The European Union called Tuesday for a permanent ceasefire to end the violence in the Gaza Strip even as Israel said its air assault is "just the beginning" of operations aimed at ending militant rocket fire.
World leaders have called on both Hamas and Israel to end the violence
As Israeli bombing of the Gaza Strip continued for a fourth day, France's Foreign Minister Bernard Kouchner on Tuesday urged Israel and Hamas to end the bloodshed.
"We want a ceasefire. We want it to be permanent, to be respected, with humanitarian access because there are many victims... and also a return to the peace process," Kouchner said at a hastily arranged crisis meeting on the Gaza violence in Paris.
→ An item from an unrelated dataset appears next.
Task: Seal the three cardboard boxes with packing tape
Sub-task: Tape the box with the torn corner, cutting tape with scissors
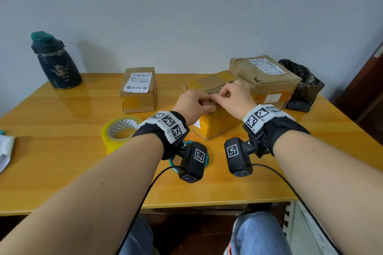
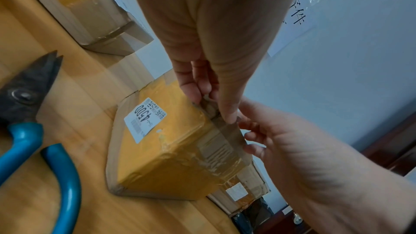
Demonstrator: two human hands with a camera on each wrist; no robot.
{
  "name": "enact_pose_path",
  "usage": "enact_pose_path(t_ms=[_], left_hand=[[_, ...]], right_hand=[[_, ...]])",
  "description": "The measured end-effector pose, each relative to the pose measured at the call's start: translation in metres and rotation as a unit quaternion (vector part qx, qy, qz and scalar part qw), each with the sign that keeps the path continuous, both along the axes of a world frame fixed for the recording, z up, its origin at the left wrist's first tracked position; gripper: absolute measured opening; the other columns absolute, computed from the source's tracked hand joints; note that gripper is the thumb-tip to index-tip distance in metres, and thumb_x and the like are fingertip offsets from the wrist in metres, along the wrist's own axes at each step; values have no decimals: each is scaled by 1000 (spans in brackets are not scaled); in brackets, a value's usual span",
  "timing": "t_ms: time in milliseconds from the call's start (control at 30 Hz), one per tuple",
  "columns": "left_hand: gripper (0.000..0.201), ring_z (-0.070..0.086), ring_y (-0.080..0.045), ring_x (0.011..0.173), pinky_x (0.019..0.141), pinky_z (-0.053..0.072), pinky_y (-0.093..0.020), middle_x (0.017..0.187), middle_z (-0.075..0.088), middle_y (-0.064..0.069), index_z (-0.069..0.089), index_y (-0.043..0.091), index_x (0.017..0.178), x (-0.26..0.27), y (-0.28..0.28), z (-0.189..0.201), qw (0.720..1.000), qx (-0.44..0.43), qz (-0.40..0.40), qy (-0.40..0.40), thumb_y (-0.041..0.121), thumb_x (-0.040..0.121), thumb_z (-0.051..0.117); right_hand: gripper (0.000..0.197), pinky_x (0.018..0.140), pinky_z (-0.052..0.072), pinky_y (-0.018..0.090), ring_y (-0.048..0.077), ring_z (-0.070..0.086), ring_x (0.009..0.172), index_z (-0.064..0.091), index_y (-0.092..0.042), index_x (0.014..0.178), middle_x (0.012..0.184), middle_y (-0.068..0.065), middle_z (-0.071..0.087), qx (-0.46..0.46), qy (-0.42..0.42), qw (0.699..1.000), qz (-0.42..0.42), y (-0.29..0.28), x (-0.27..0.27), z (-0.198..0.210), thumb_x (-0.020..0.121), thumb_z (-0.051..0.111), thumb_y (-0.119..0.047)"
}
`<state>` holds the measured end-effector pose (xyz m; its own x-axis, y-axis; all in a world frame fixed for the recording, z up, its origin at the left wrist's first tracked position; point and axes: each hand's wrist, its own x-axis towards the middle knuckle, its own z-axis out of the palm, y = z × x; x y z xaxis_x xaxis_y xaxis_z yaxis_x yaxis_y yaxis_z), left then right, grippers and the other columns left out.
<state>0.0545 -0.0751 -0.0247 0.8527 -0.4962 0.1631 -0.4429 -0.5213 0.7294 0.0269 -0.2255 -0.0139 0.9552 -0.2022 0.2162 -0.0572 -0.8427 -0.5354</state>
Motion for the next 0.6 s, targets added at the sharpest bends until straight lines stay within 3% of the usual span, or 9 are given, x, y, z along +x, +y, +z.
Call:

France, which currently holds the EU's rotating presidency, called the emergency meeting of European diplomats on Tuesday evening as a response to the spiraling violence in the Middle East.
The escalation of violence in the Mideast has sparked a flurry of international diplomacy
The meeting opened as the so-called "Quartet" of Middle East mediators - the United Nations, EU US and Russia -- held a conference call on the outbreak of hostilities, and a day after French President Nicolas Sarkozy discussed the crisis in a telephone call with his Egyptian counterpart, Hosny Mubarak.
The EU's priority is to broker an end to the fighting and a return to a peace negotiated by Egyptian mediators in June, French officials said ahead of the Tuesday meeting.
In addition, the 27-member bloc is keen to see the Gaza Strip re-opened to humanitarian aid, cut off since Israel began its aerial bombardment of the territory on Saturday.
To that end, Kouchner and his German counterpart, Frank-Walter Steinmeier, called for a temporary ceasefire to allow aid workers into the strip in separate conversations with top Israeli, Egyptian and Syrian officials.
Israel rejects notion of ceasefire
But on Tuesday a spokesman for Olmert ruled out the idea of a ceasefire.
"Giving Hamas a rest period to re-group and rearm, reducing the pressure on that organization, would be a mistake," spokesman Mark Regev told German news agency dpa.
Earlier Israeli Interior Minister Meir Sheetrit said "there is no room for a ceasefire" with Hamas until the threat of rocket fire had been removed. And Israeli Prime Minister Ehud Olmert warned that the four-day-old bombardment of Gaza was the "the first of several stages" of a planned offensive.
Likud leader Benjamin Netanyahu told Reuters the Jewish state would eventually have to remove Hamas from power in the Gaza Strip.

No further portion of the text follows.